The chief executive of a leading London investment bank has dismissed concerns surrounding the recent Budget, arguing that financial markets responded favourably to the government's tax-raising plans.
Market Stability Post-Budget
Steven Fine, the CEO of Peel Hunt, stated that investors now view the UK's fiscal position as "quite stable" following the Chancellor's announcement. He pointed to a key increase in the government's fiscal headroom as a factor that reduced uncertainty for businesses.
In comments to City AM, Fine urged observers to look past the political drama, saying: "Forget how it was delivered, forget the kite flying, forget the OBR leak. For me the outcome of the Budget was that it was taken well by the market."
He highlighted concrete market movements as evidence of this positive reception:
- Government bond (gilt yields) fell towards their lowest levels in twelve months.
- The UK stock market traded close to a record high.
- The pound showed slight strength in currency markets.
Criticism of Chancellor Reeves and Capital Markets Measures
Fine's assessment comes as Chancellor Rachel Reeves faces intense criticism from MPs over her handling of the Budget. The controversy stems from revelations by the Office for Budget Responsibility (OBR).
The fiscal watchdog disclosed it had informed the Treasury weeks before the Budget that it projected a spending surplus of around £4bn. This contrasted with Reeves's earlier warnings of a 'black hole' necessitating significant tax rises. In the Budget, she ultimately announced tax increases totalling £26bn.
While welcoming specific Budget measures aimed at reviving London's equity market—such as a stamp duty holiday for new listings and changes to cash ISAs—Fine described them as merely "a start" and "nowhere near enough" to fully address the challenges.
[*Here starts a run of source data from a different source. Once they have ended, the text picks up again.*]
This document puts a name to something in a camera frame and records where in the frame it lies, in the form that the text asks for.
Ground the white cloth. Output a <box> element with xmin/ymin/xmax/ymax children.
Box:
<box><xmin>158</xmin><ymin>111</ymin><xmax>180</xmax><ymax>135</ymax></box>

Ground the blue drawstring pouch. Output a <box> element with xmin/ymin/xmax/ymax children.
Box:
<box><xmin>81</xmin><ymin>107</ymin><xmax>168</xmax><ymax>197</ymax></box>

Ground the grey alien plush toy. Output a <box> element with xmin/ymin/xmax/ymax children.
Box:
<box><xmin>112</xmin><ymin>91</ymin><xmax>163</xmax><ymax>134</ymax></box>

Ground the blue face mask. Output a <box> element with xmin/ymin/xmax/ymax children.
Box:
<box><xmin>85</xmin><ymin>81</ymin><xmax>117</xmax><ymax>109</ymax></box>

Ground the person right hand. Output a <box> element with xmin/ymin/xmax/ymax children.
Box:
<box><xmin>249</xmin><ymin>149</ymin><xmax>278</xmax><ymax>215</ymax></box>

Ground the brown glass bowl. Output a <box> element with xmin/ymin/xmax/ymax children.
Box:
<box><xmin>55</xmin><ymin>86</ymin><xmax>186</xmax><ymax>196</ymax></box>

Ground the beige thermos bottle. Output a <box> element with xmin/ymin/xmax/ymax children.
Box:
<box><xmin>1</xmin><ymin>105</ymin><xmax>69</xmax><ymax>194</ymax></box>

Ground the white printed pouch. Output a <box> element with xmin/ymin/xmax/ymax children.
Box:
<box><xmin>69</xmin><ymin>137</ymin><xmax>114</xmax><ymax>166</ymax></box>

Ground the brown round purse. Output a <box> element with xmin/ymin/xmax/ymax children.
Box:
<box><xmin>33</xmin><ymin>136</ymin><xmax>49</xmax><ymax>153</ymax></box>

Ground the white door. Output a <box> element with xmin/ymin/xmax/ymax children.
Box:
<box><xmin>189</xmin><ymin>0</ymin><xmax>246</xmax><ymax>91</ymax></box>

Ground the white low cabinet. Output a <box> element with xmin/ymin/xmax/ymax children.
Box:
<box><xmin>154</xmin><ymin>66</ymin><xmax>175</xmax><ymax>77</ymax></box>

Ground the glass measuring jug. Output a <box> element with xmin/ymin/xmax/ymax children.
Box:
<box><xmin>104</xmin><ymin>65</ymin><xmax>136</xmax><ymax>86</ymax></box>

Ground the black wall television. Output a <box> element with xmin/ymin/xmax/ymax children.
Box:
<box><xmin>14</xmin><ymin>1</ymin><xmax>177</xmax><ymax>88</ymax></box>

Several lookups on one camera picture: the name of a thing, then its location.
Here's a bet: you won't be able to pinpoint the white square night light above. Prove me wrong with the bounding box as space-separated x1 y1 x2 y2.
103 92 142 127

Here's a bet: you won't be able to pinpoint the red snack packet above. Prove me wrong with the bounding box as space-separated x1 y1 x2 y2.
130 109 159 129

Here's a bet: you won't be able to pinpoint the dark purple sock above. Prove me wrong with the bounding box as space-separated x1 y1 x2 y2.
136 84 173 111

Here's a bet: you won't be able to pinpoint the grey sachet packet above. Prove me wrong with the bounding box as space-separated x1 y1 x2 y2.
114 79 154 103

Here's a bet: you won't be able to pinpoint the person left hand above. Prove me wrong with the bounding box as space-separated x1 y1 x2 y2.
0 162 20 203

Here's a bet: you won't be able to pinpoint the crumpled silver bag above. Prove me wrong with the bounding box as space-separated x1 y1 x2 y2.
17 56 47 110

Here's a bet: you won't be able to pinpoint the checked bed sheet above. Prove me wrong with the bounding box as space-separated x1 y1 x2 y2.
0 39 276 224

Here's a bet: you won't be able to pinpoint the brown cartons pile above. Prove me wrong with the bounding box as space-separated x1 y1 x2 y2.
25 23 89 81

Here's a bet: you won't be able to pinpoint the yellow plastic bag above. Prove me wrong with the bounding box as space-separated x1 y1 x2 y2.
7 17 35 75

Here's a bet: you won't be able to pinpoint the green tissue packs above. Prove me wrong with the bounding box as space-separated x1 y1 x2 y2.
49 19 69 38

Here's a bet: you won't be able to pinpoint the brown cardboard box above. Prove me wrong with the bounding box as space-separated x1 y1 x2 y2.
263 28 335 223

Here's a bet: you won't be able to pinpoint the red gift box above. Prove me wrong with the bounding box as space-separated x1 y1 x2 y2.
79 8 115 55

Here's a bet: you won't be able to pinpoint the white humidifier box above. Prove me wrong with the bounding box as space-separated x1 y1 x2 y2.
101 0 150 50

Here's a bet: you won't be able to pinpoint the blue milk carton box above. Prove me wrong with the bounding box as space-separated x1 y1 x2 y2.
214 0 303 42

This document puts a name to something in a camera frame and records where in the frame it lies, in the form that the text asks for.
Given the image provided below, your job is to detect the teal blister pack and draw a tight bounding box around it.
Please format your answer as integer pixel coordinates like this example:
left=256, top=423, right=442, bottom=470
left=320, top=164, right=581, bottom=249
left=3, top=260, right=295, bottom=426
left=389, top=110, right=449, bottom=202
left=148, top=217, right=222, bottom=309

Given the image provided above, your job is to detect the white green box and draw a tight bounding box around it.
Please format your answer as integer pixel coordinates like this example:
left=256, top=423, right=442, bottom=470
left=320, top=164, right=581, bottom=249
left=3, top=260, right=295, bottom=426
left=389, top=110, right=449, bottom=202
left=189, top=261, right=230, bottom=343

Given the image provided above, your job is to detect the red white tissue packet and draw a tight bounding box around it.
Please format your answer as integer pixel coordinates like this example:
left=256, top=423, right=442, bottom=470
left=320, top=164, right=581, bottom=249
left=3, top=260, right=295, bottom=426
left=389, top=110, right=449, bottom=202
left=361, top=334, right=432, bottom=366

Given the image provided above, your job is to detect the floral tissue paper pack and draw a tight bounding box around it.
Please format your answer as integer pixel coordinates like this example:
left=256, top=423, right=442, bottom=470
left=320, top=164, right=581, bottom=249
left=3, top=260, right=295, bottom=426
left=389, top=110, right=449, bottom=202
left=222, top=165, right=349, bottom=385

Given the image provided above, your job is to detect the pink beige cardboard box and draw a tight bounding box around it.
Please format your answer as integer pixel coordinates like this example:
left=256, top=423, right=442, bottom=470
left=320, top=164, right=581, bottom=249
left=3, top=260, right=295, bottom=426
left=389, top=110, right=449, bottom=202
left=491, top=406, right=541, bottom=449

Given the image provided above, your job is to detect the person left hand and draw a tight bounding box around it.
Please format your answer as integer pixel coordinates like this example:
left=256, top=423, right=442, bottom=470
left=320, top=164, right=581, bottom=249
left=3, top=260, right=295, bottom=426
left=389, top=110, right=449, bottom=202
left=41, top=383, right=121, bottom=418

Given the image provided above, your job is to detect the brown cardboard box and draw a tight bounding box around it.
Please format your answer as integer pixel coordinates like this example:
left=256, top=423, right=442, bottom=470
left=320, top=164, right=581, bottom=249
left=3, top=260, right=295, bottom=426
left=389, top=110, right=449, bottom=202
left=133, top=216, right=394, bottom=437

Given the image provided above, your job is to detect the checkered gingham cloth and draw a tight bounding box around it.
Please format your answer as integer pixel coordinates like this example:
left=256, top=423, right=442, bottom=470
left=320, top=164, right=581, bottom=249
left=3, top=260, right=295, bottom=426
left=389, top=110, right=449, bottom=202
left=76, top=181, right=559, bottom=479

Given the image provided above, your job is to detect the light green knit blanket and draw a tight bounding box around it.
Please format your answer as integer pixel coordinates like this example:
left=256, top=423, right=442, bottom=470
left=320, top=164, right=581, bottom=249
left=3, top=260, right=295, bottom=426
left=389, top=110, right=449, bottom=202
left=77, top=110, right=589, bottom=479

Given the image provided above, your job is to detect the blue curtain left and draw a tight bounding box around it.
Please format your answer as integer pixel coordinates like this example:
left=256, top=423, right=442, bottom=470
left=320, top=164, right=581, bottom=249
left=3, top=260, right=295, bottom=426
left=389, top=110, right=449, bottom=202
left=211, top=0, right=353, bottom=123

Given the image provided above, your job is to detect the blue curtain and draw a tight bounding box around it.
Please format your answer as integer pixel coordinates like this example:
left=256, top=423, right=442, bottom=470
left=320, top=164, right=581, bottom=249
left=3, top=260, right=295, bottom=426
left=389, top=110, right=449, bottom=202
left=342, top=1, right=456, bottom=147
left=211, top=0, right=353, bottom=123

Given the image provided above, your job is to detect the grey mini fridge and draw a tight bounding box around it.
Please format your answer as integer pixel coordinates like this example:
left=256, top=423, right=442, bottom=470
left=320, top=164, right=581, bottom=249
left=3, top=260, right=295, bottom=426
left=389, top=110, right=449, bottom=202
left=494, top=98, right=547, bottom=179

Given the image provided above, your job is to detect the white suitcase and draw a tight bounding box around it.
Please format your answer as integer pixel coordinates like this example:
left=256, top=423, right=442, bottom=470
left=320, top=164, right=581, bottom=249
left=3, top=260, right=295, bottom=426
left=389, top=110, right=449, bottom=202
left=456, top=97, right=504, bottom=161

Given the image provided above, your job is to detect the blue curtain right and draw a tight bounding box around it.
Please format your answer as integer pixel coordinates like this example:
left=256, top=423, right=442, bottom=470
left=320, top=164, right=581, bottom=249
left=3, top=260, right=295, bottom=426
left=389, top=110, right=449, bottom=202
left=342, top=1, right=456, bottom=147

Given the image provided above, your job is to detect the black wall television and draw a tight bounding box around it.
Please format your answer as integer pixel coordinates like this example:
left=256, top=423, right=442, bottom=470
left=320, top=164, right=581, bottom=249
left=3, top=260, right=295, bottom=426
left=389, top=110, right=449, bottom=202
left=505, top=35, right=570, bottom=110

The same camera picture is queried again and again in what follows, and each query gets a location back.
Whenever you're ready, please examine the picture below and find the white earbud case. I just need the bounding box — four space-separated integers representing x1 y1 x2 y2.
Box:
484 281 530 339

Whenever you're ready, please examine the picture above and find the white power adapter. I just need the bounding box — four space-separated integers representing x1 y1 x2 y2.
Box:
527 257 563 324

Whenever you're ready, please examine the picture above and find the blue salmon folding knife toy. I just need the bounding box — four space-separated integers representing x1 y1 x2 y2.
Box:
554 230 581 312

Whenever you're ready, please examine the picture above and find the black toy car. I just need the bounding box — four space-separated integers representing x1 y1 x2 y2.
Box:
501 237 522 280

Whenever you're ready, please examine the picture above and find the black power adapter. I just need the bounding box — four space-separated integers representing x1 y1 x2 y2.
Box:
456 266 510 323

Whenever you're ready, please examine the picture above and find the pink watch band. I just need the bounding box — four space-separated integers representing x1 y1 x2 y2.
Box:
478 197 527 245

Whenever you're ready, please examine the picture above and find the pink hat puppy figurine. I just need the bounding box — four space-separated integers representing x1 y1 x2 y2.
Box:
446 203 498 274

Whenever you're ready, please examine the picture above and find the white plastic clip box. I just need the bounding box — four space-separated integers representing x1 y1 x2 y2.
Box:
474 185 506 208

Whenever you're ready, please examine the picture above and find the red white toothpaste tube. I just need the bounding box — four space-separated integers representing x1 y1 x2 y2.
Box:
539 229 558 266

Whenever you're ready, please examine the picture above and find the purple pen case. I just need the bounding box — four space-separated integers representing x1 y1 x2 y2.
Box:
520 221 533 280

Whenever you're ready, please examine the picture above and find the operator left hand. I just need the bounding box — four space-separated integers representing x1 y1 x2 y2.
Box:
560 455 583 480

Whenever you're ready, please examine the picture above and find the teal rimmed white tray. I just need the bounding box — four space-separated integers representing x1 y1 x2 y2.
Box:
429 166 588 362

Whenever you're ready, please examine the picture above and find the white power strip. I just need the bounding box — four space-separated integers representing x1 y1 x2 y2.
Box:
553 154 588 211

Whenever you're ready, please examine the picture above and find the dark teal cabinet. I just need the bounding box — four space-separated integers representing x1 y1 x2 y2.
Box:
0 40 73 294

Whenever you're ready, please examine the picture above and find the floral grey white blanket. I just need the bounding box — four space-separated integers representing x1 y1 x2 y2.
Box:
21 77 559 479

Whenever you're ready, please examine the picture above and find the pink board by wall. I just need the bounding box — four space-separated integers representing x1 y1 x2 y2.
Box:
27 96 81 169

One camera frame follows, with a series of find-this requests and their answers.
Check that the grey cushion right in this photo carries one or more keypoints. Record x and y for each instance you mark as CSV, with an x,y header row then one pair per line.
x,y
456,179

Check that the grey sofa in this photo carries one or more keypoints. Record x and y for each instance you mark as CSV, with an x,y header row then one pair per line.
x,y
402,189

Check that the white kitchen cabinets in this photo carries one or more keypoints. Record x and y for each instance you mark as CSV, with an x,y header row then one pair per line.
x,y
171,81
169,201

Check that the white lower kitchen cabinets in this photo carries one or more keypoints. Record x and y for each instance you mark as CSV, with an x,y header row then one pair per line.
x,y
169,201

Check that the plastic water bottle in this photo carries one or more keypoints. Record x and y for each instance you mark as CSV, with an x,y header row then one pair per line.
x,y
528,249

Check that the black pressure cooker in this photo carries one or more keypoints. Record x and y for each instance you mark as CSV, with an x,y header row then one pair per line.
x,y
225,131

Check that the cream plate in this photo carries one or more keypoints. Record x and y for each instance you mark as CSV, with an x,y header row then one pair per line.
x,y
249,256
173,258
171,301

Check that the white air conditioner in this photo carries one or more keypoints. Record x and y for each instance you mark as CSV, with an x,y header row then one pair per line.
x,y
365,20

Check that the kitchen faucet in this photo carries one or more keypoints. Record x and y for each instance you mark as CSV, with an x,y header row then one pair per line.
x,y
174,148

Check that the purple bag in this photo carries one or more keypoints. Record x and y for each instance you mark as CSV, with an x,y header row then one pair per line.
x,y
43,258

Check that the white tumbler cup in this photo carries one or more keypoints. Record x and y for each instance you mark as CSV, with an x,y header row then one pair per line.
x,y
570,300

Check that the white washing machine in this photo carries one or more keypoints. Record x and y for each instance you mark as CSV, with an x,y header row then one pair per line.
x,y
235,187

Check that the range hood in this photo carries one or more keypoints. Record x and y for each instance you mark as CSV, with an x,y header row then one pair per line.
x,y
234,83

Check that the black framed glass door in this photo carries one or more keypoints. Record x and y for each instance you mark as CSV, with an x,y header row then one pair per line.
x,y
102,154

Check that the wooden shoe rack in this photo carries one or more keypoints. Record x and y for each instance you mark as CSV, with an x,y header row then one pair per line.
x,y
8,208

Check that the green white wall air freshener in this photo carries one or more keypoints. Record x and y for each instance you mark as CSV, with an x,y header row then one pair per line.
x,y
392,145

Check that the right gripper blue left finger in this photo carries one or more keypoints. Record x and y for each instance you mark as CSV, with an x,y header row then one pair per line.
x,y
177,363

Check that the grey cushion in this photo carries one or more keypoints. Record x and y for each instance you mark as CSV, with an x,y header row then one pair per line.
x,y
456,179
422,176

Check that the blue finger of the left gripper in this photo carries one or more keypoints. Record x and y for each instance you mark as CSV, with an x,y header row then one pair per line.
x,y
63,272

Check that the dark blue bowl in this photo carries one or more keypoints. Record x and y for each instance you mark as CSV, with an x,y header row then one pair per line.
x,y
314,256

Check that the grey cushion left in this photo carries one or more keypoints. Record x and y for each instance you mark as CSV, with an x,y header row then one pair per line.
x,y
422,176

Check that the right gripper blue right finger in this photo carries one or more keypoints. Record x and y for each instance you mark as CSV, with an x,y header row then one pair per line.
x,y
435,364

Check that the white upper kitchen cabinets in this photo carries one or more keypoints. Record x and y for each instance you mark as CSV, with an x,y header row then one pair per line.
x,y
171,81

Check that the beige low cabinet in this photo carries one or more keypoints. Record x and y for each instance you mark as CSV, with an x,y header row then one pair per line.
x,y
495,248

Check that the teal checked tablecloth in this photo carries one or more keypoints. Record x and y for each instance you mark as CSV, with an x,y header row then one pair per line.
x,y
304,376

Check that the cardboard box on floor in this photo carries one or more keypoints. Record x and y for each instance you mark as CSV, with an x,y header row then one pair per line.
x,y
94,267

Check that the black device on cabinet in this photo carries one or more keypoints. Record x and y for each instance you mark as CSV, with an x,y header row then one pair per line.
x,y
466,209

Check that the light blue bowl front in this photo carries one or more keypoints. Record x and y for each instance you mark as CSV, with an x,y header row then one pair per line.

Peel Hunt Sees Profit Surge Amid Market Pickup
The Peel Hunt CEO's remarks coincide with a strong financial performance from his own firm. Shares in the broker and investment bank rose up to 2.5 per cent after it reported a sharp return to profitability.
For the six months to the end of September, the London-listed company posted a pre-tax profit of £11.5m, a dramatic increase from just £1.2m a year earlier. Revenue jumped 38 per cent to £74.4m.
Fine expressed optimism about early signs of recovery in London's capital markets, noting a pickup in activity. "I think it's nascent," he said, revealing that recent secondary offerings were being snapped up rapidly, with an average time of just 24 minutes until books were closed. He also observed "the odd sign of IPOs coming back."